Updated 23 June 2026
  • CoTIR-Bench is a comprehensive dataset featuring explicit chain-of-thought traces for image restoration tasks.
  • It provides paired degraded and ground-truth images along with rich intermediate reasoning to support model training.
  • The benchmark covers both single and composite degradation types, enabling consistent evaluation of restoration quality and reasoning coherence.

CoTIR-Bench (Chain-of-Thought Image Restoration Benchmark) is a large-scale, richly supervised dataset designed for the training, validation, and benchmarking of universal image restoration models that leverage explicit chain-of-thought (CoT) reasoning. Introduced in "Universal Image Restoration via Internalized Chain-of-Thought Reasoning," CoTIR-Bench provides end-to-end paired data with comprehensive intermediate reasoning traces, supporting both classic and composite image degradations at scale (Guo et al., 16 Jun 2026).

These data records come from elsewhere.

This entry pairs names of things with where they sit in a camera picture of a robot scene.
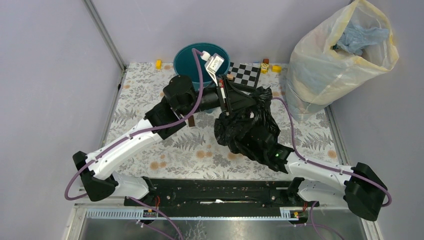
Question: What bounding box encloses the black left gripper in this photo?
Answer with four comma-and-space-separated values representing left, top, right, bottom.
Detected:
180, 74, 258, 117

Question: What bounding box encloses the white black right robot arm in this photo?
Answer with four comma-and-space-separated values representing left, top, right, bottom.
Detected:
246, 127, 387, 221

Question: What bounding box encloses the black white checkerboard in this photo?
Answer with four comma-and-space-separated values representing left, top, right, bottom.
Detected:
227, 62, 261, 85

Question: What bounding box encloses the large translucent plastic bag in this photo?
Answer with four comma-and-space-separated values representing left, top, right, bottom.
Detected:
285, 0, 399, 122

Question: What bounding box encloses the aluminium frame post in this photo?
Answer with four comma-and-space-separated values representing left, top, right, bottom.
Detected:
82, 0, 127, 72

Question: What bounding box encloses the yellow block near bag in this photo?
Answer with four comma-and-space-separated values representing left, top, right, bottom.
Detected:
271, 65, 283, 73

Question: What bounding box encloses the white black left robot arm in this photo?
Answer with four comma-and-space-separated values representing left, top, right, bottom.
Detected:
72, 75, 256, 206

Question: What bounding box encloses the teal plastic trash bin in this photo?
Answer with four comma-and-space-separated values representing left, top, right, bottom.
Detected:
173, 42, 232, 114

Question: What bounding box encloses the dark brown rectangular tile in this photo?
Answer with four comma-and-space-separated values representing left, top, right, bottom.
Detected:
188, 118, 196, 127

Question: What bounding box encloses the blue crumpled plastic sheet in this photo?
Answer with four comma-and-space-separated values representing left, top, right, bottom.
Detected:
331, 22, 389, 56

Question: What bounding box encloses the yellow owl toy block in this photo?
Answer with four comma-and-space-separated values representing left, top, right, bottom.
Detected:
260, 62, 269, 74

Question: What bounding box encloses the floral patterned table mat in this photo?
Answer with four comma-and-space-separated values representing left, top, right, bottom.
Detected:
105, 63, 341, 181

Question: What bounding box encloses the grey slotted cable duct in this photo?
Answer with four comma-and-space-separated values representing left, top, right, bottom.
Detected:
86, 206, 300, 222

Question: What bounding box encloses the yellow block far left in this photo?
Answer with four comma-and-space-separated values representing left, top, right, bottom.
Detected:
155, 59, 162, 70

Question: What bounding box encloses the black trash bag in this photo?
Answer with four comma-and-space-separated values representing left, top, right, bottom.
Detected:
213, 86, 281, 165

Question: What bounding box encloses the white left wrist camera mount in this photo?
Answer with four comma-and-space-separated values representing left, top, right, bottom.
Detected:
201, 51, 225, 86

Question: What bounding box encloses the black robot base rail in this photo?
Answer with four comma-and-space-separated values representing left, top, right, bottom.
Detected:
140, 178, 305, 211

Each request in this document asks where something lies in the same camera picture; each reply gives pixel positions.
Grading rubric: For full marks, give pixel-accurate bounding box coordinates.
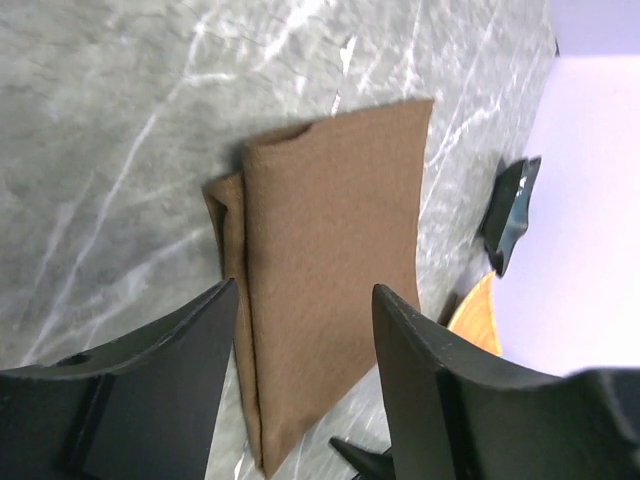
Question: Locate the blue star-shaped dish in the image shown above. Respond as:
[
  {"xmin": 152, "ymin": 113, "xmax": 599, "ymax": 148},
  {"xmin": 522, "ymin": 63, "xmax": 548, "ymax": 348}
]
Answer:
[{"xmin": 479, "ymin": 156, "xmax": 542, "ymax": 277}]

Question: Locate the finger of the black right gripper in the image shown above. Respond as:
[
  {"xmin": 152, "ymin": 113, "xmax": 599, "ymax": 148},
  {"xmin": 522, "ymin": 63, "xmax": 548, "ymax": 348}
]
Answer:
[{"xmin": 329, "ymin": 437, "xmax": 395, "ymax": 480}]

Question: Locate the brown cloth napkin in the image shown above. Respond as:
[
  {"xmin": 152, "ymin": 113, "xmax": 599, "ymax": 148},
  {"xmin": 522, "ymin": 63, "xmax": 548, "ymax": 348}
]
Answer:
[{"xmin": 204, "ymin": 99, "xmax": 433, "ymax": 477}]

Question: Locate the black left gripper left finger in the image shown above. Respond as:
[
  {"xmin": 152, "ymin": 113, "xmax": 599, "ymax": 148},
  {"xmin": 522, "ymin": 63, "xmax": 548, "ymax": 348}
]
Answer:
[{"xmin": 1, "ymin": 280, "xmax": 238, "ymax": 479}]

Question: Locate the orange woven placemat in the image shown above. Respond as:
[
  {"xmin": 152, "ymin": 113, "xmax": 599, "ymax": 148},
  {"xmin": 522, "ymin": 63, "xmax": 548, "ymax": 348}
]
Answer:
[{"xmin": 447, "ymin": 271, "xmax": 503, "ymax": 356}]

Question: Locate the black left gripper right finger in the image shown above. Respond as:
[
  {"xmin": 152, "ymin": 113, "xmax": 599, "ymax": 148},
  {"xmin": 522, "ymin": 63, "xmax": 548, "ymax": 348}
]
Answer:
[{"xmin": 372, "ymin": 285, "xmax": 639, "ymax": 479}]

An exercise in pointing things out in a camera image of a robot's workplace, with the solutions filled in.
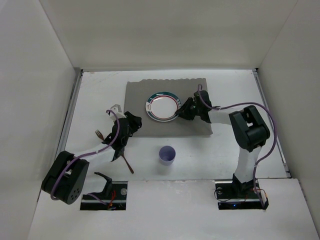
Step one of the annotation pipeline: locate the white plate with green rim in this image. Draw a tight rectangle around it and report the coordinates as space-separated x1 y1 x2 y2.
145 91 182 123

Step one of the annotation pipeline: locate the grey cloth napkin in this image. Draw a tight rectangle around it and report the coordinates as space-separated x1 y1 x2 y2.
124 78 213 138

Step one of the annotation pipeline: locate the purple plastic cup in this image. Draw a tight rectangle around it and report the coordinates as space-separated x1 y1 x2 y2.
158 145 176 166

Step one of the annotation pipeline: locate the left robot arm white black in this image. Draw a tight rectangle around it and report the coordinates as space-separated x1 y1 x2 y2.
41 110 142 205

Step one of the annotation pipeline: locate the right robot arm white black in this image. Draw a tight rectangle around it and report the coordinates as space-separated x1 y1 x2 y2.
175 90 270 198

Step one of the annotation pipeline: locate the brown wooden spoon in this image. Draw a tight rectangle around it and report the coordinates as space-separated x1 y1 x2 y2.
121 154 135 174

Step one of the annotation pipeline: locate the brown wooden fork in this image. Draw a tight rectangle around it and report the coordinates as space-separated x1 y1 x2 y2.
95 129 105 141

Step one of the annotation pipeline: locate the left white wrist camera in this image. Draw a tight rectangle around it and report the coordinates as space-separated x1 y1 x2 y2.
107 104 126 121

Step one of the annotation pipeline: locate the right aluminium table rail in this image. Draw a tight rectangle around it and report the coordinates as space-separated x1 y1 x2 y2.
251 67 292 179

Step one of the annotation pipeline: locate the aluminium table rail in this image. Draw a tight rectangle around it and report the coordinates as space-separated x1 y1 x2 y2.
251 67 292 179
48 67 83 170

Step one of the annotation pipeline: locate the left aluminium table rail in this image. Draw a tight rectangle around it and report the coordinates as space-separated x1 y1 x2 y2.
48 67 83 170

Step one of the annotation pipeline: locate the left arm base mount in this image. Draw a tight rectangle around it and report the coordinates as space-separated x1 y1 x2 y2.
80 172 128 211

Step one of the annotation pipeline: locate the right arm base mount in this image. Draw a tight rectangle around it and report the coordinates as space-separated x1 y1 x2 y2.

1. Scope, Purpose, and Design Objectives

CoTIR-Bench was constructed to address the limitations of traditional and multi-round restoration benchmarks, particularly with respect to weak modeling of interactions between multiple degradations and the computational costs of chaining specialized models. The benchmark aims to:

  • Enable large-scale fine-tuning of generative restoration models using rich, intermediate reasoning supervision.
  • Span both single degradation types (e.g., deblurring, denoising) and composite synthetic or real-world degradations.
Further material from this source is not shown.